═══ INPUT DATA
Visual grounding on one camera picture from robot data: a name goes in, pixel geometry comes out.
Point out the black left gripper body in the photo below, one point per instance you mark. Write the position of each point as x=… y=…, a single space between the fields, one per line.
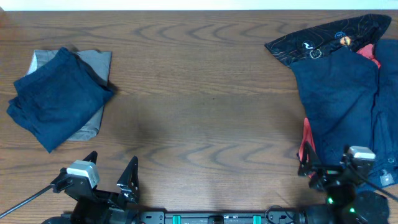
x=109 y=196

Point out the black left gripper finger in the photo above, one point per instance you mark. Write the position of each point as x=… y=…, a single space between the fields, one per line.
x=91 y=157
x=129 y=182

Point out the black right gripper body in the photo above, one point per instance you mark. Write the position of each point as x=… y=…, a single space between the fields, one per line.
x=327 y=178

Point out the navy blue shorts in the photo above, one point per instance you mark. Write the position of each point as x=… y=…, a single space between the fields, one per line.
x=58 y=99

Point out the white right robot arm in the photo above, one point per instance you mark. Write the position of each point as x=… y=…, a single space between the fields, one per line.
x=350 y=197

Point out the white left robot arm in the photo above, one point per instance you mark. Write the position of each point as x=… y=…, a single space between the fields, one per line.
x=86 y=211

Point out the red garment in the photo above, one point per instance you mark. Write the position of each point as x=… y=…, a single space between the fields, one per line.
x=306 y=137

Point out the blue denim jeans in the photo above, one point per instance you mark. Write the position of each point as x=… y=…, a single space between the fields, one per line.
x=384 y=115

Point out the dark blue garment in pile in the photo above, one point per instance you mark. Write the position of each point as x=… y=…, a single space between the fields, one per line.
x=339 y=102

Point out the folded grey shorts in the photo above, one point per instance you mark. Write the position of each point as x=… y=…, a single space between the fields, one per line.
x=100 y=62

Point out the black patterned shorts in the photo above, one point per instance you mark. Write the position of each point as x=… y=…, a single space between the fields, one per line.
x=320 y=41

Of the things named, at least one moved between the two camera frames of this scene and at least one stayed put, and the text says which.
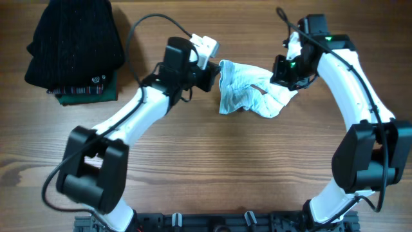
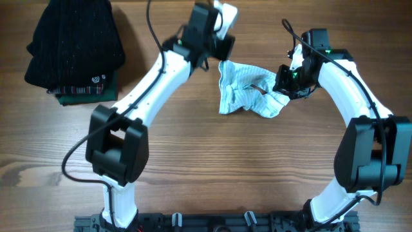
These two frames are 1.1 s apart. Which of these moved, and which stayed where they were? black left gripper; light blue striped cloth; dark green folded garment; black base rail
Moved: black left gripper
Stayed: dark green folded garment; light blue striped cloth; black base rail
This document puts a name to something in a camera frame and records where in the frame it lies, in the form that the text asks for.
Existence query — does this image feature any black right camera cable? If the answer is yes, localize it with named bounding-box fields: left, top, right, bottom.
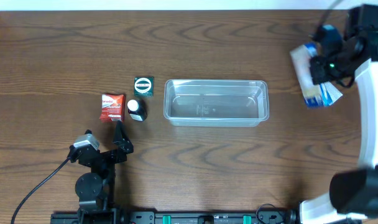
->
left=316, top=0, right=345, bottom=32

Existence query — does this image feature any red Panadol ActiFast pack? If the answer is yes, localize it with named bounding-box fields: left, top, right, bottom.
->
left=99, top=94, right=126, bottom=122

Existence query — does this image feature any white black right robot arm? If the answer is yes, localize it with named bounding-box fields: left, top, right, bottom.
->
left=287, top=4, right=378, bottom=223

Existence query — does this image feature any black mounting rail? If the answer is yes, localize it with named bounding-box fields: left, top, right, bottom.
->
left=50, top=208, right=300, bottom=224

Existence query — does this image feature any green Zam-Buk box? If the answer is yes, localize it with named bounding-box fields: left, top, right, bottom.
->
left=134, top=77, right=154, bottom=97

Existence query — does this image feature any dark syrup bottle white cap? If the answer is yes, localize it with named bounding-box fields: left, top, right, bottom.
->
left=127, top=99, right=147, bottom=121

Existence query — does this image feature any blue Kool Fever box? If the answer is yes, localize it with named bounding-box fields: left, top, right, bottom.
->
left=290, top=43, right=343, bottom=108

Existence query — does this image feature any black left camera cable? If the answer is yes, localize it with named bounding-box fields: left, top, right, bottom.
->
left=10, top=157, right=72, bottom=224

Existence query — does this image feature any clear plastic container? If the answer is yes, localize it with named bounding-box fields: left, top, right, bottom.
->
left=164, top=79, right=269, bottom=128

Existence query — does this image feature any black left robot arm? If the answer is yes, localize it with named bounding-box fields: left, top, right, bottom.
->
left=68, top=121, right=134, bottom=223

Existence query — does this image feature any black camera cable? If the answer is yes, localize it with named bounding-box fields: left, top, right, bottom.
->
left=10, top=157, right=72, bottom=224
left=316, top=0, right=345, bottom=32
══════
→ **REQUIRED ACTION**
Write the records out once more, exactly as they appear, with no pictures.

→ **REPLY**
Visual grounding on one camera picture from robot data: a name goes in, pixel geometry comes out.
Point out the black left gripper body in the photo below, one point per instance you mark. Write the position of each point as x=… y=…, a single space between the fields, one per line.
x=109 y=196

Point out the black left gripper finger in the photo above, one point per instance you mark. Write the position of each point as x=… y=…, a single space between the fields, one per line.
x=91 y=157
x=129 y=182

Point out the black right gripper body in the photo above, one point per instance you mark. Write the position of each point as x=… y=…, a single space between the fields, one per line.
x=327 y=178

Point out the navy blue shorts in the photo above, one point per instance you mark. Write the position of each point as x=… y=…, a single space between the fields, one per line.
x=58 y=99

Point out the white right robot arm in the photo above, one point per instance you mark. Write the position of each point as x=… y=…, a single space between the fields, one per line.
x=350 y=197

Point out the white left robot arm in the photo above, one point per instance you mark. Write the position of each point as x=… y=…, a single space between the fields, one per line.
x=86 y=211

Point out the red garment in the photo above, one point per instance you mark. Write the position of each point as x=… y=…, a single space between the fields, one per line.
x=306 y=137

Point out the blue denim jeans in the photo above, one point per instance you mark. Write the position of each point as x=… y=…, a single space between the fields, one per line.
x=384 y=115

Point out the dark blue garment in pile in the photo above, one point per instance you mark. Write the position of each point as x=… y=…, a single space between the fields, one per line.
x=339 y=102

Point out the folded grey shorts in the photo above, one point per instance you mark. Write the position of each point as x=… y=…, a single space between the fields, one per line.
x=100 y=62

Point out the black patterned shorts in the photo above, one point per instance you mark. Write the position of each point as x=… y=…, a single space between the fields, one per line.
x=320 y=41

Of the things named, at least one moved between the two camera frames of this scene and at least one stayed put, and the text says which.
These two frames are 1.1 s apart. Which of these moved, and which stayed where they were? black left gripper; light blue striped cloth; dark green folded garment; black base rail
Moved: black left gripper
Stayed: dark green folded garment; light blue striped cloth; black base rail
This document puts a name to something in a camera frame and records where in the frame it lies, in the form that the text asks for.
Existence query — does this image feature any black right camera cable? If the answer is yes, localize it with named bounding-box fields: left, top, right, bottom.
->
left=316, top=0, right=345, bottom=32

Existence query — does this image feature any red Panadol ActiFast pack? If the answer is yes, localize it with named bounding-box fields: left, top, right, bottom.
->
left=99, top=94, right=126, bottom=122

Existence query — does this image feature any white black right robot arm? If the answer is yes, localize it with named bounding-box fields: left, top, right, bottom.
->
left=287, top=4, right=378, bottom=223

Existence query — does this image feature any black mounting rail? If the answer is yes, localize it with named bounding-box fields: left, top, right, bottom.
->
left=50, top=208, right=300, bottom=224

Existence query — does this image feature any green Zam-Buk box? If the answer is yes, localize it with named bounding-box fields: left, top, right, bottom.
->
left=134, top=77, right=154, bottom=97

Existence query — does this image feature any dark syrup bottle white cap? If the answer is yes, localize it with named bounding-box fields: left, top, right, bottom.
->
left=127, top=99, right=147, bottom=121

Existence query — does this image feature any blue Kool Fever box? If the answer is yes, localize it with named bounding-box fields: left, top, right, bottom.
->
left=290, top=43, right=343, bottom=108

Existence query — does this image feature any black left camera cable? If the answer is yes, localize it with named bounding-box fields: left, top, right, bottom.
->
left=10, top=157, right=72, bottom=224

Existence query — does this image feature any clear plastic container? If the answer is yes, localize it with named bounding-box fields: left, top, right, bottom.
->
left=164, top=79, right=269, bottom=128

Existence query — does this image feature any black left robot arm? If the answer is yes, localize it with named bounding-box fields: left, top, right, bottom.
->
left=68, top=121, right=134, bottom=223

Existence query — does this image feature any black camera cable? If the answer is yes, localize it with named bounding-box fields: left, top, right, bottom.
->
left=10, top=157, right=72, bottom=224
left=316, top=0, right=345, bottom=32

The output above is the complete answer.